とあるクライアントのサイトの全面リニューアルがあり、それでかれこれ、ゴールデンウィークも含めて昼夜のない日々が続いていたのだったが、この月曜に一段落がつく。世間では「大型」と噂されたらしいゴールデンウィークは結局、これは行くと決めてあらかじめ取っていた3枚のチケット、すなわちラストソングス のライブ(3日夜/代官山)、シティボーイズミックス『メンタル三兄弟の恋』(4日夜/天王洲)、オールツーステップスクール 『メイキング・オブ・チェーンソー大虐殺』(5日昼/駒場)をこなすだけでせいいっぱいな状況であり、そうして終わった。とくに「オールツー」は徹夜明けで出向いたために観る側の体勢が万全ではなかったことが残念だ。稽古期間中、当方の結婚式・披露宴のために動いてくれた笠木さん 南波さん へのお礼も込めて差し入れを携えていったが、ぼんやりしていてそれが要冷蔵だということを告げずにただ置いてきてしまった。きちんと食べてもらえたろうか。
「新しい演劇の潮流」なるものに関して、(『トーキョー/不在/ハムレット』の演出助手など務めておいてなんですが)私はほとんど何も知らず、ただ今回のこの作・演出がどういった問題意識(あるいは、「演劇」なるものへの違和感)のもとに立っているのか、その質のようなものはなんとなく観ていて察しがつくものの、その成否といったものを正しく批評の言葉のなかに配置するだけの材料の持ち合わせはまったくなく、ただ、刺激的だったということが言えるだけだ──たとえばここ[fringe blog: オールツーステップスクールはなぜアフタートークをしなかったのか] にあるように、どうやらそれは「チェルフィッチュ」 の先行作品との関係のなかで語られるべきものらしいが、私は「チェルフィッチュ」を未見である──。あと、その回はおそらく相対的に、日々の出来不出来といったレベルで言って「けっして出来がよくはない」回だったのではないかと、なんとなく(ほんとうに「なんとなく」)そう感じ取れるようなところがあって──と、稽古も見ておらず、その回1回のみしか観ていない身で無責任このうえない発言なわけですが──つまり、「これはきっともっと面白いはずだ」と──まあ再三であれですが「なんとなく」──そう考えていた。と、これもこちらの体調の不十分さに起因するものである可能性は大きいわけですが。いずれにしても、自分のなかで刺激的で魅力的な舞台だったことはたしかで、時間が許せばもう一回観ておきたかったところだが、時間が許さなかったのは前述のとおり。
時間が許さなかったと言いつつ、ついでに報告しておけば8日の夜には以前に買ったボックス のなかから『暗闇でドッキリ』『ピンクの豹』『ピンクパンサー3』(鑑賞順)を立てつづけに見た。『3』まで見たあとで、ようやく「あれ?」と気付いたというのもずいぶんぼんやりした話だが、このボックス、『ピンクパンサー2』だけ入ってないんですね。アマゾンの商品ページにあるカスタマーレビュー のひとつによれば、

アメリカでは「2」のDVDはこのMGMのBOXセットよりも数年前に他社から単品で発売済みで、このセットの発売時点でも権利がそちらにあるので法的に無理。
日本では「2」の単品が出ていないのでファンの不満度も高くなるのは無理ないですね。
こうした発売の権利などは国別に異なることも多いので日本版では入る可能性もあるのかと思っていたのですが、結果的に入らなかったところを見ると同様な問題があったのだと思います。(単にアメリカ版をそのまま出しただけという可能性もありますが。)

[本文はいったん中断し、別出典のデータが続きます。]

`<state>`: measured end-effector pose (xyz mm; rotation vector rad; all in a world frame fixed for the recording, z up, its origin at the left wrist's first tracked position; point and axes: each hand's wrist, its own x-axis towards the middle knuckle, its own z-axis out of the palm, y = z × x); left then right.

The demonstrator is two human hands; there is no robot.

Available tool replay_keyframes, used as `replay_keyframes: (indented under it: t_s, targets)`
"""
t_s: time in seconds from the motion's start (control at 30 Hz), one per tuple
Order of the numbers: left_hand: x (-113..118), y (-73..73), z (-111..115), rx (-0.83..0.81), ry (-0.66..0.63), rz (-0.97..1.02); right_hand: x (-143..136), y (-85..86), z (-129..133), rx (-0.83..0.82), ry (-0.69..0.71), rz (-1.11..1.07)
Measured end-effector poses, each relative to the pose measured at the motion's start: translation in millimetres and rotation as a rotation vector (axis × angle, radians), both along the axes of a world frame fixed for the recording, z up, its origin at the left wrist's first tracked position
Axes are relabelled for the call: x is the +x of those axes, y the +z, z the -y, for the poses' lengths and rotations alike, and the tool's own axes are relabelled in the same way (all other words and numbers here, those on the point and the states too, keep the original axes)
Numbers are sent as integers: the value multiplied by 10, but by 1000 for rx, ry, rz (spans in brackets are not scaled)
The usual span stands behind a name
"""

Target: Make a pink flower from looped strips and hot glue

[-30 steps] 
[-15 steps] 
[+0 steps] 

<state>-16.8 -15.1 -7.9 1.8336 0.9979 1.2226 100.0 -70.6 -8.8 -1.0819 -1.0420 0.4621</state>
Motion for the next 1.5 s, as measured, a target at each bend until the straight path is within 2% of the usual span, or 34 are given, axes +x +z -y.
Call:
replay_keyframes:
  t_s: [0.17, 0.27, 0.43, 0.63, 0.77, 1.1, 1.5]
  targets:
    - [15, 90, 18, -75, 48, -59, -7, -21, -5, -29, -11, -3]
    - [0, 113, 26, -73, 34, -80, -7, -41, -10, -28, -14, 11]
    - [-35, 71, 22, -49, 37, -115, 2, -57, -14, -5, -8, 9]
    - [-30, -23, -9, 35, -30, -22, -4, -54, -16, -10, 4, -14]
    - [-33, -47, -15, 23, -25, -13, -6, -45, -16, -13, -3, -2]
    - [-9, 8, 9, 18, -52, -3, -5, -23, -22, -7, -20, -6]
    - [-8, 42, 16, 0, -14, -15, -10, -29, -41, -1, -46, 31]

 とのこと。そうなのか。中学・高校時分の記憶に信憑性があるとして、私のなかでシリーズ最高傑作の位置を占めるのが『2』である。まあ、『ピンクの豹』『暗闇でドッキリ』『ピンクパンサー2』がはたして「シリーズ」と呼べるのか?という問題も置いておくとして。シーン単位で言えば、最高なのは『ピンクの豹』でダーラ王女のところを辞するクルーゾー警部がドアを出た途端に方向を間違えたらしく視界から消え、じき引き返してきて今度はまっすぐ帰っていくところ、でしょうか。

それで今日(10日)、会社を引けてのち妻といっしょに吉祥寺へ行ったのは、レイトショーの『タカダワタル的』 を観るためだ。65分という短い作品。なによりもその歌をたっぷりと聞かせてくれる作りであったのが高田渡ビギナーにはありがたかった。ここだけの話だが、妻は泣いた。
劇中、まだ開店前の「いせや」(吉祥寺)の席に座り高田さんがしゃべるのは、「こういう飲み屋に来ることの第一義的な面白さは、なによりほかで会う機会のないようなすごい人たち、人生の先輩たちに会うことができるということであり、その話を聞けるということである」という主張だが、それとほとんど同じようなことを、このあいだ神谷バー で出会った素敵な酔っ払いも語っていた。おそらくここに、「酔っ払いの文法」があると私はにらんでいるところだ。
家に戻った妻がネットで調べ、「あの人、56歳(享年)なの!?」と驚いていたが、それではじめて私も年齢を知った次第で──知らなかったというか、気にしていなかった──、あるいは宮沢さんが志ん生などを引き合いに出して書いていたのにイメージを引っ張られもしたのか、たしかにもっと「おじいちゃん」であるかのような印象をもっていた。まあ、ちょっと考えて計算すればおじいちゃんであるはずがないわけだが、とはいえ画面のなかの高田さんがじっさいちょっと56には(少なくともいまどきの56には)見えない風貌だったこともたしかだ。
文章は脇道にそれつつ終わりをむかえるが、志ん生といえばこういったもの が出ているのだった。現在、第6巻まで刊行中。第1巻の帯によれば「映像13、初音源6、写真500、総演目71(SPレコード6、口上1、音曲4、対談1を含む)」だそうで、これまで知られていた「動く志ん生」としてはNHKが収録した「風呂敷」と「唐茄子屋政談」(だっけ?>兄)、それと映画『銀座カンカン娘』のなかで演じている「替り目」と「疝気の虫」があるわけだが──というかそれしかないわけだが──、それ以外の(まあ、そのほとんどが資料的なものとおぼしいが)「動く志ん生」の総ざらえ的な内容を含んだDVD BOOKによる全集。